In the interview described in the memo, Flynn lied about his contact during the presidential transition in 2016 with then-Russian ambassador to the United States, Sergey Kislyak. At times, Flynn offered the FBI agents more benign descriptions of what he and Kislyak had said about Russian policy.

In all, the newly released memo shows clear examples of Flynn denying he had made policy requests of Russia, and the agents prodding him toward fuller descriptions of the calls.

The release of the memo Monday night — on the eve of Flynn’s criminal sentencing for lying to investigators — sets up a clearer picture of what he said to the FBI agents in January 2017. Flynn pleaded guilty to lying to investigators in that interview and about his lobbying for the Turkish government. He will likely face zero to six months in prison, though Mueller’s team has asked the judge to give him no prison time because he has helped their investigation, along with other federal probes.
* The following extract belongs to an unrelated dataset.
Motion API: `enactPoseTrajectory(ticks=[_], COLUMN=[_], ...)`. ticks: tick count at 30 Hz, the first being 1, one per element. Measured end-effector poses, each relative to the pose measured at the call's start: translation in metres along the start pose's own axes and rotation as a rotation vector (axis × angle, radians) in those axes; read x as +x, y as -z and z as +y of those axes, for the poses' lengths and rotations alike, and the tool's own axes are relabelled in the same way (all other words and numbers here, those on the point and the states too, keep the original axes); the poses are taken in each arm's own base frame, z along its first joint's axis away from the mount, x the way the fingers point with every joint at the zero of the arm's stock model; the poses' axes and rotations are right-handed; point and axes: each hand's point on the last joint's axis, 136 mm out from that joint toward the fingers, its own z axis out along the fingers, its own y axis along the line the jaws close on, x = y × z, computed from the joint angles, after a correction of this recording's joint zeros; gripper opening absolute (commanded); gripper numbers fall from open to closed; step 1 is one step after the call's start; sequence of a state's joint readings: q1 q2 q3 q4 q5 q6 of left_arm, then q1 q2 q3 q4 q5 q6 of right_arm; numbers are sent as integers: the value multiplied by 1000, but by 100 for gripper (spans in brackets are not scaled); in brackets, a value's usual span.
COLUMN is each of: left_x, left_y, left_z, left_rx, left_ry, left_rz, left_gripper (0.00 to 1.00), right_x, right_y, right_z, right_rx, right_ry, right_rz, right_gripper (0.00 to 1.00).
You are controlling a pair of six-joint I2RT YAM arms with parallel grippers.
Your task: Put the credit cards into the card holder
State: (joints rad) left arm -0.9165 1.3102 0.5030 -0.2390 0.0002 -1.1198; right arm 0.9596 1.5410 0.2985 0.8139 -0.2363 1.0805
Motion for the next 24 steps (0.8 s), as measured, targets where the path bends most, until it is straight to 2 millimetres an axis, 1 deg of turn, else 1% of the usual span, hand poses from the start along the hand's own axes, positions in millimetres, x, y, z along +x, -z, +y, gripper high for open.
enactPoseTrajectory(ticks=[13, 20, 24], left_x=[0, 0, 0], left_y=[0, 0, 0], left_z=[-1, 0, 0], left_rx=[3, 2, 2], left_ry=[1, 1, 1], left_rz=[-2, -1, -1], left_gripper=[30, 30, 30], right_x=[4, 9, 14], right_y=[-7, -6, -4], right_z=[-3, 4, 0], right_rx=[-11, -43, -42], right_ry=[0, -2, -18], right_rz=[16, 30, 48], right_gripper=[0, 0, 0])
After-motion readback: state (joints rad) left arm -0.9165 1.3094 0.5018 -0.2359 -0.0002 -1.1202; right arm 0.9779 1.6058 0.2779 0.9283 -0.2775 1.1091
Whether the FBI decided Flynn was lying at that moment has become a touch point in President Donald Trump’s recent attacks on the Mueller investigation. Trump has latched on to whether Mueller pursued Flynn on a criminal charge at odds with the FBI’s initial findings. Former FBI agent Peter Strzok’s participation in the Flynn interview — and the fact that Flynn was not warned he could be prosecuted for lying and had no lawyer in the room with him when he met with the FBI at the White House — has also cast political shadows on the case.

Trump has alleged the FBI determined that day that Flynn hadn’t lied. Yet the memo from January 24, 2017, that was released Monday night does not say the FBI agents made any determinations at that time. The memo only outlines what Flynn said in a straightforward manner.